And question number four comes from—let me just get to it, because there are lots of questions
here—Sandy asks, “Should I choose Original Medicare or Medicare Advantage? Everyone I talk
to says something different, and I’m more confused than ever.”
I’m really sorry about that, Sandy. Hopefully that won’t be the case after today’s podcast. Yeah.
Can I offer a story? Or—why don’t you talk about guaranteed issue first?
Eric:
Well, I think we need to go back a little bit to distinguish the two pathways you can choose.

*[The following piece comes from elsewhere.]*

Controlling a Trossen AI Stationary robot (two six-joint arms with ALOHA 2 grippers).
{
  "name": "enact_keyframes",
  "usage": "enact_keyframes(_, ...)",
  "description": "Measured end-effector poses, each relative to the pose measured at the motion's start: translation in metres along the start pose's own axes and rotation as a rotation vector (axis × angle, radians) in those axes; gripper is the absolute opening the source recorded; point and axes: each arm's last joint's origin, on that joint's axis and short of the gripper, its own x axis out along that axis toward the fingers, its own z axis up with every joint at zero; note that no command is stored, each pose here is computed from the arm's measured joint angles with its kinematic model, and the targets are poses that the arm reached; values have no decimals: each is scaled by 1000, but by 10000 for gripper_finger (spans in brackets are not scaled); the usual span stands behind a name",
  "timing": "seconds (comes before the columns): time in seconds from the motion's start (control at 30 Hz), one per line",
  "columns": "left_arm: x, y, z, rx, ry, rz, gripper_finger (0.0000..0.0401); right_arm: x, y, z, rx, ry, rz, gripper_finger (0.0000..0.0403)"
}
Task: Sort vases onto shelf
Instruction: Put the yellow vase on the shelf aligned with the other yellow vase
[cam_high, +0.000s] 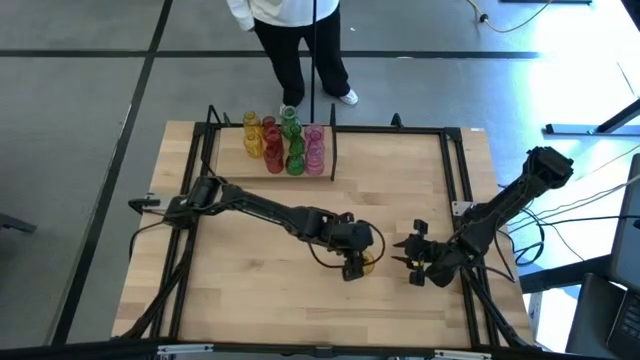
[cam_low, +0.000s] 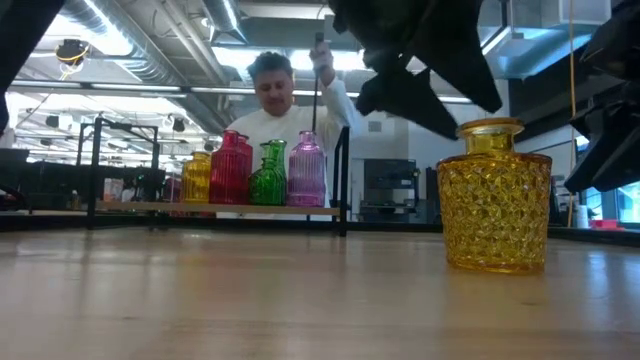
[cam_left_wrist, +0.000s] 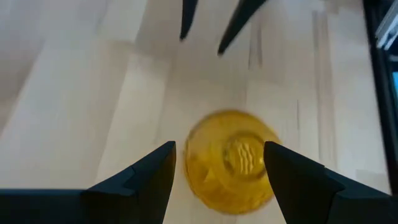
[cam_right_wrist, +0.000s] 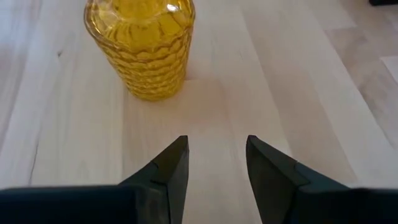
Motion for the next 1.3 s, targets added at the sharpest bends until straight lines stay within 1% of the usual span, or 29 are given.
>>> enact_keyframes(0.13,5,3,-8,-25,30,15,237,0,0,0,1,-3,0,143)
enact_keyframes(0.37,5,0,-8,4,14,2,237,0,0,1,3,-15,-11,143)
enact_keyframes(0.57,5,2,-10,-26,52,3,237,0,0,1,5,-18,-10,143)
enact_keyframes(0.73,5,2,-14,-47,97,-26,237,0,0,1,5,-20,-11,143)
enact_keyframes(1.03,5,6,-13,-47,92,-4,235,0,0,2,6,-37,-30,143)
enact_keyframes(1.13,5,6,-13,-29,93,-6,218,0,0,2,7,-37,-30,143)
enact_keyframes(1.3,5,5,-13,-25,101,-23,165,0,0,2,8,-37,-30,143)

When you sign up for Medicare, you have to enroll in Medicare Part A and Part B. From there,
you have one pathway called Original Medicare, and another pathway called Medicare Part C,
which is Medicare Advantage.
Those are two different ways you can obtain coverage once you reach age 65, and there are a lot
of differences between them. The key thing with Original Medicare is that Part A provides
hospital insurance. So if you’re ever hospitalized, that covers what happens in the hospital
environment. Part B is your medical insurance—when you see doctors, specialists, and go for
tests.
Patti:
So let me clarify. Part B is this thing called Medigap coverage—is that correct? That’s in
addition? That’s an add-on? Okay—so that’s not Part B.
Eric:
No—yeah. So Original Medicare is Part A and Part B. That’s the hospital insurance and the
medical insurance. The issue with those two coverages is that there are deductibles and
coinsurance.
So if you’re hospitalized for a major surgery, Medicare covers the first 60 days. But starting on
day 61, you have a coinsurance amount you’re responsible for, along with a deductible—about
$1,600 or $1,700. With Part B, when you go to see a doctor, Medicare pays 80% of the cost.
Your coinsurance is 20%.
So if you’re going down the Original Medicare path, it’s highly advisable to get what’s called a
Medicare Supplement Plan, also known as Medigap. This is an add-on insurance policy that
provides financial protection against the coinsurance and deductibles under Original Medicare.
Patti:
So those are the plans with the letters—you know, the A, the N, the G, all that kind of—
Eric:
—yeah. It becomes a real alphabet soup, right? So just remember: Original Medicare is A and B.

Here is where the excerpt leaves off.